For the treatment of acute exacerbations of chronic bronchitis due to susceptible strains of Streptococcus pneumoniae or Haemophilus influenzae when a physician deems that sulfamethoxazole and trimethoprim tablets could offer some advantage over the use of a single antimicrobial agent.

Shigellosis


For the treatment of enteritis caused by susceptible strains of Shigella flexneri and Shigella sonnei when antibacterial therapy is indicated.

Pneumocystis jirovecii Pneumonia
For the treatment of documented Pneumocystis jirovecii pneumonia and for prophylaxis against P. jirovecii pneumonia in individuals who are immunosuppressed and considered to be at an increased risk of developing P. jirovecii pneumonia.

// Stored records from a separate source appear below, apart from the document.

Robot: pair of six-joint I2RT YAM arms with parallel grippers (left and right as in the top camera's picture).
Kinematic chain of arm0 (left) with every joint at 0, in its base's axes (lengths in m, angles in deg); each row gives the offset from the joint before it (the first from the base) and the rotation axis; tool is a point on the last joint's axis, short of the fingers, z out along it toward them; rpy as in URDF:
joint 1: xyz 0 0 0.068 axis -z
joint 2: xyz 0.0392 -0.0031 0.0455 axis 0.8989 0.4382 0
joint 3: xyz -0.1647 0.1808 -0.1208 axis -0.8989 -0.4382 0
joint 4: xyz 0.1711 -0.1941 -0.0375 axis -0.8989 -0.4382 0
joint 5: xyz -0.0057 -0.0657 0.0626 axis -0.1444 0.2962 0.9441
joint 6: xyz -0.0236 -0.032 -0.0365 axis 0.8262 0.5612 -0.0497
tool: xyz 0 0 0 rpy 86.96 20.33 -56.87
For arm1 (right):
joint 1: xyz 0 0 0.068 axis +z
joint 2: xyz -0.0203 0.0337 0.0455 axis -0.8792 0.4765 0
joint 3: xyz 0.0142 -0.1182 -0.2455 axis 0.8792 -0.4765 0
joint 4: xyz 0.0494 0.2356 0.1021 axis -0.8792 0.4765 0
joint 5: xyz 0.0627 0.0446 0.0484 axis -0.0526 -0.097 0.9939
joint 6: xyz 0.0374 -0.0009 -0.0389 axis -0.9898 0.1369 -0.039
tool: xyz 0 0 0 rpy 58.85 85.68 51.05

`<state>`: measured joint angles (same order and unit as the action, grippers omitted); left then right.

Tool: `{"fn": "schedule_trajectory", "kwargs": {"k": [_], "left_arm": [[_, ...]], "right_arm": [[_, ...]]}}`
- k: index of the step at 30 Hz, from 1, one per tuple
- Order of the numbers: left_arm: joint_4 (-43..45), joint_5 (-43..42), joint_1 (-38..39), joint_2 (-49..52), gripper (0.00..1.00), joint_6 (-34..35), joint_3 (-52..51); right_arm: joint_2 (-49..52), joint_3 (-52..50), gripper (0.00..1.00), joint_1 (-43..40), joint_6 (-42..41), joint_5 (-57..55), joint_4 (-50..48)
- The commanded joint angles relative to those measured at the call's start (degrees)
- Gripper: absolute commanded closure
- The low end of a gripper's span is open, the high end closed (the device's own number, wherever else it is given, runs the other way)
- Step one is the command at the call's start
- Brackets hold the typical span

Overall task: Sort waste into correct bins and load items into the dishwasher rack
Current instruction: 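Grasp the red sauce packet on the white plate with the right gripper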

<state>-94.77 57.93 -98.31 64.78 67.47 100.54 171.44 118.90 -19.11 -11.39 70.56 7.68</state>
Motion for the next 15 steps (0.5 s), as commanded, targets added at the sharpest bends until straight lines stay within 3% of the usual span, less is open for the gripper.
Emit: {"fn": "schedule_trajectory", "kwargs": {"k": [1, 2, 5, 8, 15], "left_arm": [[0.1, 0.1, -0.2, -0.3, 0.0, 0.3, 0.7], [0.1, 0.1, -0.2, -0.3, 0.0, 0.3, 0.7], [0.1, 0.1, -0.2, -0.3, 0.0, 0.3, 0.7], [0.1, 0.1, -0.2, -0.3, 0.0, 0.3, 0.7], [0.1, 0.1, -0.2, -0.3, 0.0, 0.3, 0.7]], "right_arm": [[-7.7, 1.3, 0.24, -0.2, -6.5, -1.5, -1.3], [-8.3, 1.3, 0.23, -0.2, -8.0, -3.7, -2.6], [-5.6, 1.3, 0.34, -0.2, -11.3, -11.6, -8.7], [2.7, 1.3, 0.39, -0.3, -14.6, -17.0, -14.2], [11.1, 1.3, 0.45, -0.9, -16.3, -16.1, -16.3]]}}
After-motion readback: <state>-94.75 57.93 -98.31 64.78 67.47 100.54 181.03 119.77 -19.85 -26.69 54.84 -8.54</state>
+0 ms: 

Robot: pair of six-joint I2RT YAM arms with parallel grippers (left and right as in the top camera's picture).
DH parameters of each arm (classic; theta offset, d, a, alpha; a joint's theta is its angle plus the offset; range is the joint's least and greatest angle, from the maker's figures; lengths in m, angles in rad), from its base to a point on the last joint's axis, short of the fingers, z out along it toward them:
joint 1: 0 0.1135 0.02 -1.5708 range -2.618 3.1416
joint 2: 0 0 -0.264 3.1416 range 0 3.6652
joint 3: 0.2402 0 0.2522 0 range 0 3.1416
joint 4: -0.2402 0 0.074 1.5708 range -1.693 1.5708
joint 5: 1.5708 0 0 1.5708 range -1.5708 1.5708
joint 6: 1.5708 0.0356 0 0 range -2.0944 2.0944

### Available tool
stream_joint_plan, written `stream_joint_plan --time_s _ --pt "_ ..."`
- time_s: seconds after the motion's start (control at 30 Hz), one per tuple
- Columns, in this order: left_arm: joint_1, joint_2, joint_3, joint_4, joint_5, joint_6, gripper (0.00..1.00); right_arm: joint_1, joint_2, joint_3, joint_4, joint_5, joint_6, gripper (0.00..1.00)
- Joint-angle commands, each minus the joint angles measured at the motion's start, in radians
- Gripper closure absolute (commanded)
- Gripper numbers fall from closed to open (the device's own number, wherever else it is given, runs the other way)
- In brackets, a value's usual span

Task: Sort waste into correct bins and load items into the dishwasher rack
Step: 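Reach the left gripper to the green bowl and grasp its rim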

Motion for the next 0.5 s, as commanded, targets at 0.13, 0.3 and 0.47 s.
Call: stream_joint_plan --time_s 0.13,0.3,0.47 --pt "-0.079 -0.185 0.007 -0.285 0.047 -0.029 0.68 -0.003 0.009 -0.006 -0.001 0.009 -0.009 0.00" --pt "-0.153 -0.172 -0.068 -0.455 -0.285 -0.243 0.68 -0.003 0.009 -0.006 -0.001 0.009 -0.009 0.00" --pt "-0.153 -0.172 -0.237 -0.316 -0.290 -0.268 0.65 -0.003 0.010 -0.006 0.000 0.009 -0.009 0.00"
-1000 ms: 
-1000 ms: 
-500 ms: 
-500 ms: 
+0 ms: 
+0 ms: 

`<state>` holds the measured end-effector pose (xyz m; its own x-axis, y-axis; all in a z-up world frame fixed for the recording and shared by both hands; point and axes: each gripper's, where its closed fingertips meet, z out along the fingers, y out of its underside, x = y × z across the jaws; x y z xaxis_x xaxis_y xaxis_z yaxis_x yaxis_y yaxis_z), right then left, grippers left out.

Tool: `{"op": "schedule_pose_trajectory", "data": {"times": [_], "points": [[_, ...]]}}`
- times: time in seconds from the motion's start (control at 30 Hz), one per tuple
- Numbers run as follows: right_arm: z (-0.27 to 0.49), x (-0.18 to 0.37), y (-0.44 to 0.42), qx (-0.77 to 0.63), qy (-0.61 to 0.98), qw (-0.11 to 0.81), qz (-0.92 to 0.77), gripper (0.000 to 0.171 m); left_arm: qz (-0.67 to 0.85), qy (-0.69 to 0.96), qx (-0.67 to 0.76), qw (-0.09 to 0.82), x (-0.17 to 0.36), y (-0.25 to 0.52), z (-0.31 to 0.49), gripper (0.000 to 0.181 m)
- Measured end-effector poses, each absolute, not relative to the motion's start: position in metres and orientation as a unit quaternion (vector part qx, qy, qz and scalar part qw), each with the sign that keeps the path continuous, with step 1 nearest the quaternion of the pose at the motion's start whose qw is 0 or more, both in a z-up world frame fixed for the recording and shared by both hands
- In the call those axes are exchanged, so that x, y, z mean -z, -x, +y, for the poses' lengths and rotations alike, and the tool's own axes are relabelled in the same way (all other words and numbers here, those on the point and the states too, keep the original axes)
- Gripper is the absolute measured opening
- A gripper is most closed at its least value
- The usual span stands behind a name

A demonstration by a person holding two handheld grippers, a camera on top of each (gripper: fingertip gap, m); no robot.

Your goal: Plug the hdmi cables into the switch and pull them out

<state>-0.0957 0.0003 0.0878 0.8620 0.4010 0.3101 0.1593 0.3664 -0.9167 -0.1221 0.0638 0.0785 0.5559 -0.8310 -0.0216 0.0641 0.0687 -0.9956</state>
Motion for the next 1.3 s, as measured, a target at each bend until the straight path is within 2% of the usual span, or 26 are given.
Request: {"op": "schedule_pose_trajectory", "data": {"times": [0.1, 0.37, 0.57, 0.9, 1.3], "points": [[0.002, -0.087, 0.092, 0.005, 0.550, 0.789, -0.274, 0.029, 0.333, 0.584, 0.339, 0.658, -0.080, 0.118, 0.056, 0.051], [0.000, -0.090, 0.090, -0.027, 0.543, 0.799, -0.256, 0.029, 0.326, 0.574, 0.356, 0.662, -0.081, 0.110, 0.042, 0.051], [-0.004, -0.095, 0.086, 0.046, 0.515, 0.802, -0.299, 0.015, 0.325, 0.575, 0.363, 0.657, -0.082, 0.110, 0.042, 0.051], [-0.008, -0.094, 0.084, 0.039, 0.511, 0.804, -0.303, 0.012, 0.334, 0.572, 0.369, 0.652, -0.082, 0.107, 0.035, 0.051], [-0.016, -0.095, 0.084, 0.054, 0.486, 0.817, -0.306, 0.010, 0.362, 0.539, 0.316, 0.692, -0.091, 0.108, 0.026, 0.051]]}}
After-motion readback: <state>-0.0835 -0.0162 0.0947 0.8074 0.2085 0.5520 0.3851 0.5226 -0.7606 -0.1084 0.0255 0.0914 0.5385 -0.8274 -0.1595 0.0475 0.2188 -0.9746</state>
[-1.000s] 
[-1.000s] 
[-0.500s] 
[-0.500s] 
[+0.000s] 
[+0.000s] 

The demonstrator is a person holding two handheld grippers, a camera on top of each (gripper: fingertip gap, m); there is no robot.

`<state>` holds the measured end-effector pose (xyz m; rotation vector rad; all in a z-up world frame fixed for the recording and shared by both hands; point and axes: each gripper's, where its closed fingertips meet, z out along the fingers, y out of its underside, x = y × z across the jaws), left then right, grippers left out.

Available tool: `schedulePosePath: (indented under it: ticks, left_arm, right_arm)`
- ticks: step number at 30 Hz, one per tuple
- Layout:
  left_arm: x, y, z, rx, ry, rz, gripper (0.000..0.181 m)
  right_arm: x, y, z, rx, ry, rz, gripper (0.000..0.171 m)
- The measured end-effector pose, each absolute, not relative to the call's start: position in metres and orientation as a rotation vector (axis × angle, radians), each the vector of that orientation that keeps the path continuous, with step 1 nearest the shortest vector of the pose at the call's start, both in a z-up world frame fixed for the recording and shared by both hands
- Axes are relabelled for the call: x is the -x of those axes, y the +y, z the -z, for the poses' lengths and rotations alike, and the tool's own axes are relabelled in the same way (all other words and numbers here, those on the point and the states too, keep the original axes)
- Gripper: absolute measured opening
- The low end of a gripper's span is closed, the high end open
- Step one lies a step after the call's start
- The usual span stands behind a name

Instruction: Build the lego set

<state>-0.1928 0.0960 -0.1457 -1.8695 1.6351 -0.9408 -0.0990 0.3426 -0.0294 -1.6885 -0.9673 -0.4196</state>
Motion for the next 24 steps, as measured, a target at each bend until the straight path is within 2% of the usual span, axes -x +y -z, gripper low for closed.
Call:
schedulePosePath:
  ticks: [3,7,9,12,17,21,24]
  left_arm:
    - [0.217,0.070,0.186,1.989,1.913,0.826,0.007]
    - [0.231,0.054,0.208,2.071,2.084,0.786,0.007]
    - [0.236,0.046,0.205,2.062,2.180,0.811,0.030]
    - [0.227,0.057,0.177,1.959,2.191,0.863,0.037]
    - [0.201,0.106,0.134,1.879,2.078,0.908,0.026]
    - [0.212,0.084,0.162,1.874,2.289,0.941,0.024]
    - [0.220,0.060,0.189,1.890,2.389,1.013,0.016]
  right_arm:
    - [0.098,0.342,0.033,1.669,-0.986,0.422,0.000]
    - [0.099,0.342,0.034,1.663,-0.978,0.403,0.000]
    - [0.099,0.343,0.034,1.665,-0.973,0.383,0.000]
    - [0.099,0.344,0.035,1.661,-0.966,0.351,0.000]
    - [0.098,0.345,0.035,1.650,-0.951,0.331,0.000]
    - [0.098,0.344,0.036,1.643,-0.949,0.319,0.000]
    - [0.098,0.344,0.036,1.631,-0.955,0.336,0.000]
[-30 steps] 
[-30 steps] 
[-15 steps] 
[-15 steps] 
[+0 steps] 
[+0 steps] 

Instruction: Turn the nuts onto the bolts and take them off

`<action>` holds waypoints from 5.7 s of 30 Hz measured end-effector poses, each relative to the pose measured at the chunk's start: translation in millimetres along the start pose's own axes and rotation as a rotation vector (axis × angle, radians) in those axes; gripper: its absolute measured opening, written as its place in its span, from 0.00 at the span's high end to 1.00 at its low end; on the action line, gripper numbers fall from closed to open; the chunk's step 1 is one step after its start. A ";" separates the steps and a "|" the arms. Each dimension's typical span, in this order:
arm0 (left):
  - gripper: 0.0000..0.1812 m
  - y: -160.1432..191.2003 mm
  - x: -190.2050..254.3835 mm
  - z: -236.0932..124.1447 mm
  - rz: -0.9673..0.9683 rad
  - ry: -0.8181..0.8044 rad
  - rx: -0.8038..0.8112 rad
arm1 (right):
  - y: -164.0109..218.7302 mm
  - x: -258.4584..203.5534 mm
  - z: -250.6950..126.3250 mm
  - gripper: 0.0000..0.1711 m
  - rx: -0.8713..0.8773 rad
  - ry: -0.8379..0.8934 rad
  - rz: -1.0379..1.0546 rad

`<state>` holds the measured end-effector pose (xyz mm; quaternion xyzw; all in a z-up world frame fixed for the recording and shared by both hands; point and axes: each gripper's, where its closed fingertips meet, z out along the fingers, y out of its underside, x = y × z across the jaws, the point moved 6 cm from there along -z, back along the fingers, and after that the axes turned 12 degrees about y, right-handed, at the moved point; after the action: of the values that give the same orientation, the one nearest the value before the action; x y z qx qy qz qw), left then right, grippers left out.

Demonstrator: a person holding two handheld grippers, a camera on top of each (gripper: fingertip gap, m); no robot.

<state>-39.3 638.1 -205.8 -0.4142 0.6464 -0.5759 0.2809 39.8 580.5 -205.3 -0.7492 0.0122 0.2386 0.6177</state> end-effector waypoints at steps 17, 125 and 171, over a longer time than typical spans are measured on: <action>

Traveler’s Diarrhea in Adults

For the treatment of traveler’s diarrhea due to susceptible strains of enterotoxigenic E. coli.

CONTRAINDICATIONS

Sulfamethoxazole and trimethoprim tablets are contraindicated in the following situations:

  • known hypersensitivity to trimethoprim or sulfonamides
  • history of drug-induced immune thrombocytopenia with use of trimethoprim and/or sulfonamides
  • documented megaloblastic anemia due to folate deficiency
  • pediatric patients less than 2 months of age
  • marked hepatic damage
  • severe renal insufficiency when renal function status cannot be monitored
  • concomitant administration with dofetilide (see PRECAUTIONS).

WARNINGS

Embryofetal Toxicity

Some epidemiologic studies suggest that exposure to sulfamethoxazole and trimethoprim during pregnancy may be associated with an increased risk of congenital malformations, particularly neural tube defects, cardiovascular malformations, urinary tract defects, oral clefts, and club foot. If sulfamethoxazole and trimethoprim is used during pregnancy, or if the patient becomes pregnant while taking this drug, the patient should be advised of the potential hazards to the fetus (see PRECAUTIONS).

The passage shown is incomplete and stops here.